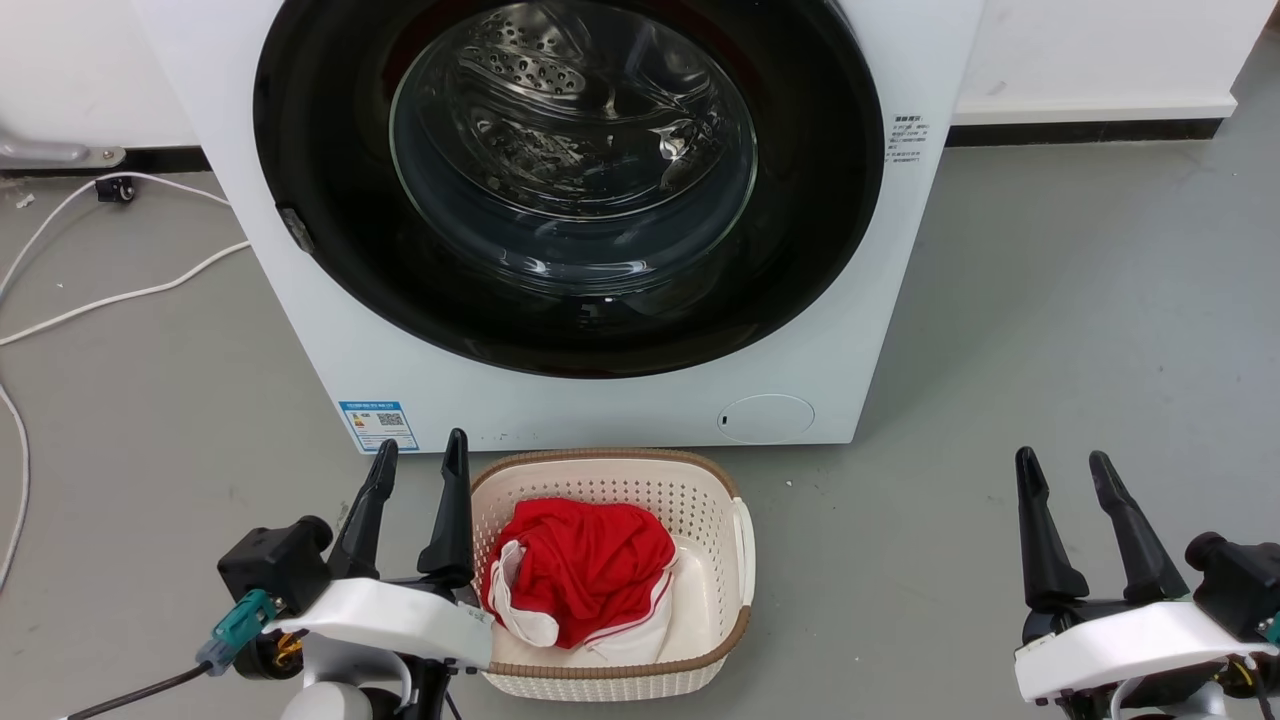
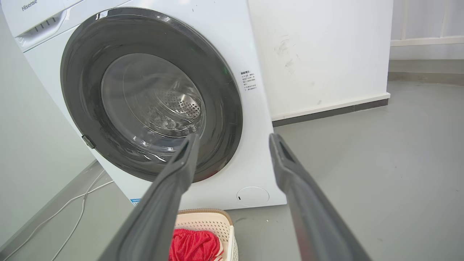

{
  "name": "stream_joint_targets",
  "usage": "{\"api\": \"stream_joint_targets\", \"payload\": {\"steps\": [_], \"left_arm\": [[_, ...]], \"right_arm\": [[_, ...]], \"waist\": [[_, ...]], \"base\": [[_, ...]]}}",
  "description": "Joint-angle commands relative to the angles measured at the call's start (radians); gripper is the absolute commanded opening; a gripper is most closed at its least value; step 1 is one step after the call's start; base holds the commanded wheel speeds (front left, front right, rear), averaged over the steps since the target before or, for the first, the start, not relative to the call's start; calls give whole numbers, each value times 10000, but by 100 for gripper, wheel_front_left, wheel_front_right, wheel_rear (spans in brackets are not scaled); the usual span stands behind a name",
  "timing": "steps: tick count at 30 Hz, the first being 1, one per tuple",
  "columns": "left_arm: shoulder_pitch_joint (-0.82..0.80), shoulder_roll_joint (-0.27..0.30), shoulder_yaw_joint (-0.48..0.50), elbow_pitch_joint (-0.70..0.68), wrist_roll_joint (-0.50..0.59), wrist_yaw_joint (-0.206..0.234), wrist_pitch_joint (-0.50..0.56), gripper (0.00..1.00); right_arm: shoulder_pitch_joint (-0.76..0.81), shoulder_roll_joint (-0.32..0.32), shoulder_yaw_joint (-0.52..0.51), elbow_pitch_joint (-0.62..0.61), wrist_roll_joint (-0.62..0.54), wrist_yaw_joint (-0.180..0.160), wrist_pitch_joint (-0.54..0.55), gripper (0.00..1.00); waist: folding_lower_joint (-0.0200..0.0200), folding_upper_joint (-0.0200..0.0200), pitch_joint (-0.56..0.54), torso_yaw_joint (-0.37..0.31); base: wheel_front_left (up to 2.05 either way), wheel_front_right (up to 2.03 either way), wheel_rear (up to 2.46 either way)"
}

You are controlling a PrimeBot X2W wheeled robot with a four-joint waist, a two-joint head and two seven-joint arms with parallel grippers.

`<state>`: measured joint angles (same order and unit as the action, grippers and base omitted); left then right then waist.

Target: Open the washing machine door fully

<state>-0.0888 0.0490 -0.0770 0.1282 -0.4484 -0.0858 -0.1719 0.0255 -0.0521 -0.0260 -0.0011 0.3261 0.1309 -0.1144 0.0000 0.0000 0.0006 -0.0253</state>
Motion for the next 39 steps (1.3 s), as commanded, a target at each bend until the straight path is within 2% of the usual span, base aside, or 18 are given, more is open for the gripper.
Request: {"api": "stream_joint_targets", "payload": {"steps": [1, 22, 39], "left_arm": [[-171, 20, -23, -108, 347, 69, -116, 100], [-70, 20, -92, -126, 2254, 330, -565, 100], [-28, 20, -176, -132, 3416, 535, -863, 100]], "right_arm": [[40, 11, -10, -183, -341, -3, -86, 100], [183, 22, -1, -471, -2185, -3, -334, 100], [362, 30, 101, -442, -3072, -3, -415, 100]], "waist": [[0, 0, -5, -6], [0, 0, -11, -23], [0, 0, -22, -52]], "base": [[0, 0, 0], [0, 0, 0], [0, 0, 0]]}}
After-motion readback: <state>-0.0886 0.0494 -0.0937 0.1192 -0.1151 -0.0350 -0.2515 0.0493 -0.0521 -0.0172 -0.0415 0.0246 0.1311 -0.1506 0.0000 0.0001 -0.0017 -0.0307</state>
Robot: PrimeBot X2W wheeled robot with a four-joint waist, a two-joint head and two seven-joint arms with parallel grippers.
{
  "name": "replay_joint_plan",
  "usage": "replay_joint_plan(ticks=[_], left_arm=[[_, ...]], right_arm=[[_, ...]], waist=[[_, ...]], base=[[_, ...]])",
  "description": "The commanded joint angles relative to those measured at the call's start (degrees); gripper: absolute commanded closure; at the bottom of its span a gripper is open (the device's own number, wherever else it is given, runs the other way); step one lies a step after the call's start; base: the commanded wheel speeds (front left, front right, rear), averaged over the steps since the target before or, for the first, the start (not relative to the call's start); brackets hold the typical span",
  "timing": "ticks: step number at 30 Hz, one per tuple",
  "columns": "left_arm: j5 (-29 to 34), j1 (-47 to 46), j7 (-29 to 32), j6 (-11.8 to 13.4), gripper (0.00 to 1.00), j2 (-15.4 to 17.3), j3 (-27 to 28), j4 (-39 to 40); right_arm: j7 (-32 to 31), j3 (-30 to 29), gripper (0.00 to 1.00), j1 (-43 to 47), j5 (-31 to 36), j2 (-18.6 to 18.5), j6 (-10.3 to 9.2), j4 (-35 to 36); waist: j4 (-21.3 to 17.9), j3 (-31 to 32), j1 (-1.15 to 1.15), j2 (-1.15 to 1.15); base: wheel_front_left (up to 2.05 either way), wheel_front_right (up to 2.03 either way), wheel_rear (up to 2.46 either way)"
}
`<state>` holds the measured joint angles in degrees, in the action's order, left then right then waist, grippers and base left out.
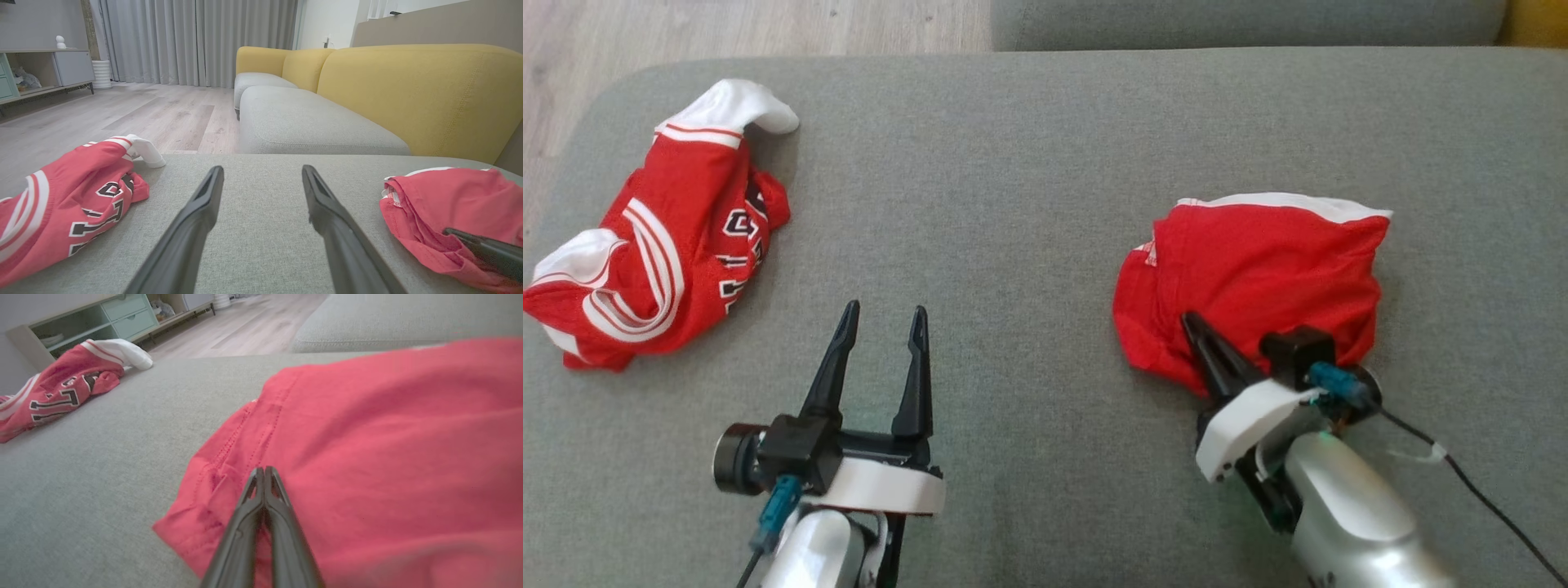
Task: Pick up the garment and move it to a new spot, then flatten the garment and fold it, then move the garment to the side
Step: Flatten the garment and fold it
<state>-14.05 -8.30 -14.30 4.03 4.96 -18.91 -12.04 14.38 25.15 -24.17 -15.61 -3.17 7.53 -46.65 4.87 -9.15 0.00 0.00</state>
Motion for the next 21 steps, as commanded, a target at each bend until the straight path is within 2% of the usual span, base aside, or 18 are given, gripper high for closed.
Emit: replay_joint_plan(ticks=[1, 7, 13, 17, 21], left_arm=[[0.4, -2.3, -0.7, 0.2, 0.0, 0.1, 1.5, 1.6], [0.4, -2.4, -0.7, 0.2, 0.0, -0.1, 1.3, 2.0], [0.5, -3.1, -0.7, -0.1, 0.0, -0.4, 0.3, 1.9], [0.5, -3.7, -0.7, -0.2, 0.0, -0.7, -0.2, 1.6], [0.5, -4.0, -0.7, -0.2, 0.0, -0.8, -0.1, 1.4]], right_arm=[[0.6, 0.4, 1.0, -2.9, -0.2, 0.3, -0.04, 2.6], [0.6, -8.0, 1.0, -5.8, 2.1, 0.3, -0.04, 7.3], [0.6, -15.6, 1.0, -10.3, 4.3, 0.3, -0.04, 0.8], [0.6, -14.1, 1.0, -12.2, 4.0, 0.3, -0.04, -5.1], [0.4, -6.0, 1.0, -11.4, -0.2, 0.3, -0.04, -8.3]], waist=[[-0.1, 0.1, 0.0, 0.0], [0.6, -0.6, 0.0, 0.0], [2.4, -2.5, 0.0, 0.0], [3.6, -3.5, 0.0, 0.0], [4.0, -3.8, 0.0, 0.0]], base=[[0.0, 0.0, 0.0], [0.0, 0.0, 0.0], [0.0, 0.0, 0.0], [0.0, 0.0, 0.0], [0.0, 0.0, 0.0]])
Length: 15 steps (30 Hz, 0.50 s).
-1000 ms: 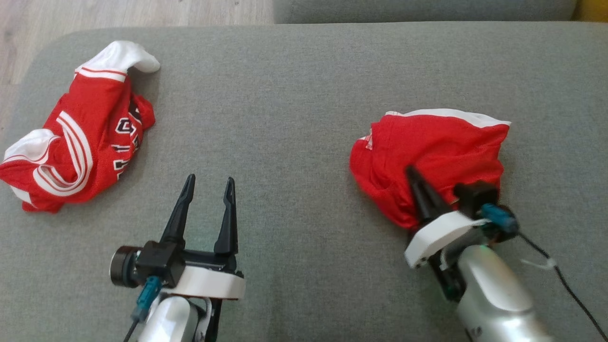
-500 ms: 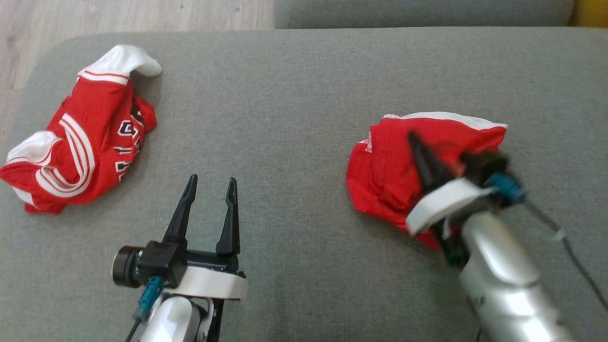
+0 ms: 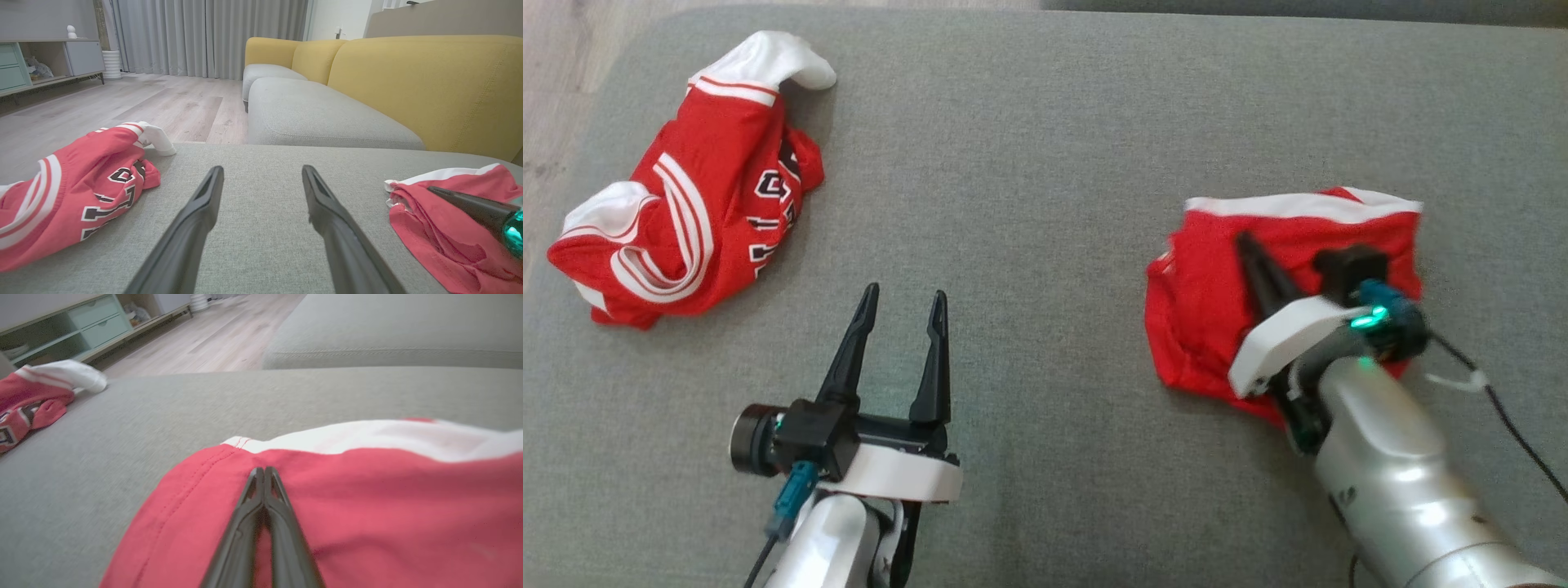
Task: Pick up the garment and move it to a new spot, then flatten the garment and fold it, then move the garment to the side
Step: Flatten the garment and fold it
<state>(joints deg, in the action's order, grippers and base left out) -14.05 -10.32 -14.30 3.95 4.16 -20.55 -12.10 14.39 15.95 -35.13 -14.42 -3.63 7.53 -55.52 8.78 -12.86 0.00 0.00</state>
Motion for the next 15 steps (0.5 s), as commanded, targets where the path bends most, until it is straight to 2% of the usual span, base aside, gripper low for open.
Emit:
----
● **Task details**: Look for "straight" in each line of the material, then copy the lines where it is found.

● **Result of this task**:
Motion for the next 39 steps (1.3 s), as commanded, a target at each bend until the straight path is within 2% of the usual span, base aside, or 18 are given, more is open for the gripper.
Motion for the next 21 steps, as commanded, a target at each bend until the straight path is within 2% of the usual span, base aside, or 18 are given, gripper high for closed.
Motion for the next 15 steps (0.5 s), as commanded, targets where the path bends most, until it is straight to 2% of the usual span, base aside, gripper low for open.

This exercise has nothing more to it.